Barriers this population face to employment:

 

Many of the youth employing industries in Britain of the past have diminished, such as manufacturing and production based businesses that had a strong culture of employing and training young apprentices.

 

Almost half of young graduates are stuck in jobs that do not require degree education, highlighting the shrinking opportunities available to young British Africans regardless of their education.

Also a lack of training beyond aid in gaining qualifications on how to start and develop one’s career successfully thus stifling their potential for growth.

Lack of necessary skills and disenfranchisement with the labour market is also hurting this population’s ability to succeed.

 

 

 

How self-employment can be the answer to this:

 

Many of the barriers relating to employment are linked to factors outside of this population’s control as there are only so many jobs available in the current labour market. However, entering self-employment does not have the same limitations as it allows the individual to create a work environment best suited to take advantage of their skills and their skills of their employees and co-workers later down the line, thus creating unique opportunities for growth not only for themselves but others.

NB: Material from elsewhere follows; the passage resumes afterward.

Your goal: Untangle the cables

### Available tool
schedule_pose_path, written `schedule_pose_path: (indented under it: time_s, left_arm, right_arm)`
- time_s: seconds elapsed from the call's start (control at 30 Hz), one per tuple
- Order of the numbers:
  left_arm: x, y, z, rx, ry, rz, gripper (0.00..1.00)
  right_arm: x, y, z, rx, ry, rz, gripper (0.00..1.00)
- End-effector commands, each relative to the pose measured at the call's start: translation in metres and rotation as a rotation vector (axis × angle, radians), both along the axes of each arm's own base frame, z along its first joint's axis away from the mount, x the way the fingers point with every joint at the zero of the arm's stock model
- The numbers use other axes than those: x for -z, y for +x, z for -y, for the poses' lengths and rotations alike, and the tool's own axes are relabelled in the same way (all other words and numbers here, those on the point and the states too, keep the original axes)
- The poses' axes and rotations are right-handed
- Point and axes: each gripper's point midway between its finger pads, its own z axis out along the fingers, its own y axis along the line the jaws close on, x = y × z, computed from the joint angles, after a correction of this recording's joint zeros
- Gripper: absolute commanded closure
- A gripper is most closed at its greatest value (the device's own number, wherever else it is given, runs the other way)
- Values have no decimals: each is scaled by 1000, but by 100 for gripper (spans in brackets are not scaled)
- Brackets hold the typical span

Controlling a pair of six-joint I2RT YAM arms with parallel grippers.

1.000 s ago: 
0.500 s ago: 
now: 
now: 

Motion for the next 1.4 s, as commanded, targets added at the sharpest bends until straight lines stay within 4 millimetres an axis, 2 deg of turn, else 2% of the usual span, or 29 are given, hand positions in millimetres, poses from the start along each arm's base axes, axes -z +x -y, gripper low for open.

Furthermore, self-employment provides a long term solution to the disenfranchisement that a large percentage of this population faces as it empowers individuals to solve the problems in their local communities face, and take advantage of the opportunities for growth within their communities that outsiders are not aware or unsuited to address, thus placing them in a unique position to create successful social enterprises. This is why the Centre of African entrepreneurship believes that investing in providing this population with the skills they need to build businesses is a prerequisite for reviving the labour market, so that it is better primed for serving every facet of society in the future.

 

 

 

What the CAE plans to do to address this:

 

From this report it is clear to see that the support this population both needs and wants is the training and mentorship of individuals experienced in business to guide them through the phases of business creation and development, as well as how to successfully build a presence within their chosen industries. The nature of the support needs also to be practical rather than theory based so that upon gaining the knowledge the individuals feel empowered to put what they have learnt into action and see real results.  

 

With the support of CWVYS and in partnership with other CWVYS members, the CAE plans to create a business clinic to provide business idea development, and a network and mentorship programme to provide these young people with the support and knowledge necessary to ensure they are able to succeed in the work of entrepreneurship.